See, e.g., United States v. Akinkoye, 174 F.3d 451, 457 (4th Cir. 1999) (finding no Bruton violation where the use of neutral phrases "another person" and "another individual" did not facially implicate the defendant);
United States v. Vejar-Urias, 165 F.3d 337, 340 (5th Cir. 1999) (holding that "where a defendant's name is replaced with a neutral pronoun, as long as identification of the defendant is clear or inculpatory only by reference to evidence other than the redacted confession, and a limiting instruction is given to the jury, there is no Bruton violation");
United States v. Verduzco-Martinez, 186 F.3d 1208, 1215 (10th Cir. 1999) (holding that "the fact that a redacted statement may have inferentially incriminated the defendant when read in context with other evidence does not create a Bruton violation");
United States v.
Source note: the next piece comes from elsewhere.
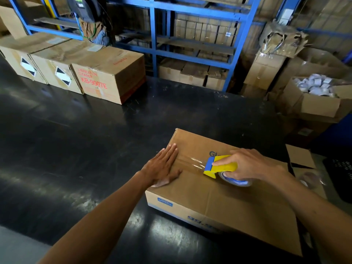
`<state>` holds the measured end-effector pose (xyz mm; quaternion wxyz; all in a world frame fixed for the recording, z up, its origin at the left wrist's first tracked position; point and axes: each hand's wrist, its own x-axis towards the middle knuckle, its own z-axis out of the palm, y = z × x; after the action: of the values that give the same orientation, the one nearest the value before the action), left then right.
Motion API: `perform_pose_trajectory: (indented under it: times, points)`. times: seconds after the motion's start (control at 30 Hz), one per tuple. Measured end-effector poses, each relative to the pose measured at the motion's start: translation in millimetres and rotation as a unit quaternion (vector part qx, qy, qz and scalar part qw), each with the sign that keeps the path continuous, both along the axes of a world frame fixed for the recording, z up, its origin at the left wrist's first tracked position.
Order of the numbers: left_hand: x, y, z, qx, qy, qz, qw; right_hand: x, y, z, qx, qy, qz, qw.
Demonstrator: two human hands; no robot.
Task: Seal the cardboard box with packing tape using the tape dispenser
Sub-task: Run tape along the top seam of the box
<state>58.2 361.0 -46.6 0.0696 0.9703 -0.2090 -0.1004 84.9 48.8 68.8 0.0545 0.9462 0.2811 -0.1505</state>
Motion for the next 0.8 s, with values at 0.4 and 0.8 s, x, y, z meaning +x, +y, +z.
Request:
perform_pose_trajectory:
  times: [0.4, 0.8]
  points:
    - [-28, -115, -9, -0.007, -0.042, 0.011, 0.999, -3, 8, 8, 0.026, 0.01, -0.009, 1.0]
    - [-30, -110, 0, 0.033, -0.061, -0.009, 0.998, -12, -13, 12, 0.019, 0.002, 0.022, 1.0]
Peterson, 140 F.3d 819, 822 (11th Cir. 1998) (expressing that the Court in Gray noted "that redactions which do not lead to the inference that a specific person was named and the identity of that person is protected through redaction may be appropriate");
United States v. Wilson, 333 U.S. App. D.C. 103, 160 F.3d 732, 740 n.5 (D.C. Cir. 1998) (commenting that the Court in Gray revisited Bruton and Richardson to clarify the curtailed use of inference in a Bruton analysis).
See also Richard F. Dzubin, Casenote: the Extension of the Bruton Rule at the Expense of Judicial Efficiency in Gray v. Maryland, 33 U. RICH. L. REV. 227, 240 (1999), where the author posits that "the Gray decision effectively asserts that the Court is following a clear precedent of looking only to inferences that may be drawn from the confession itself."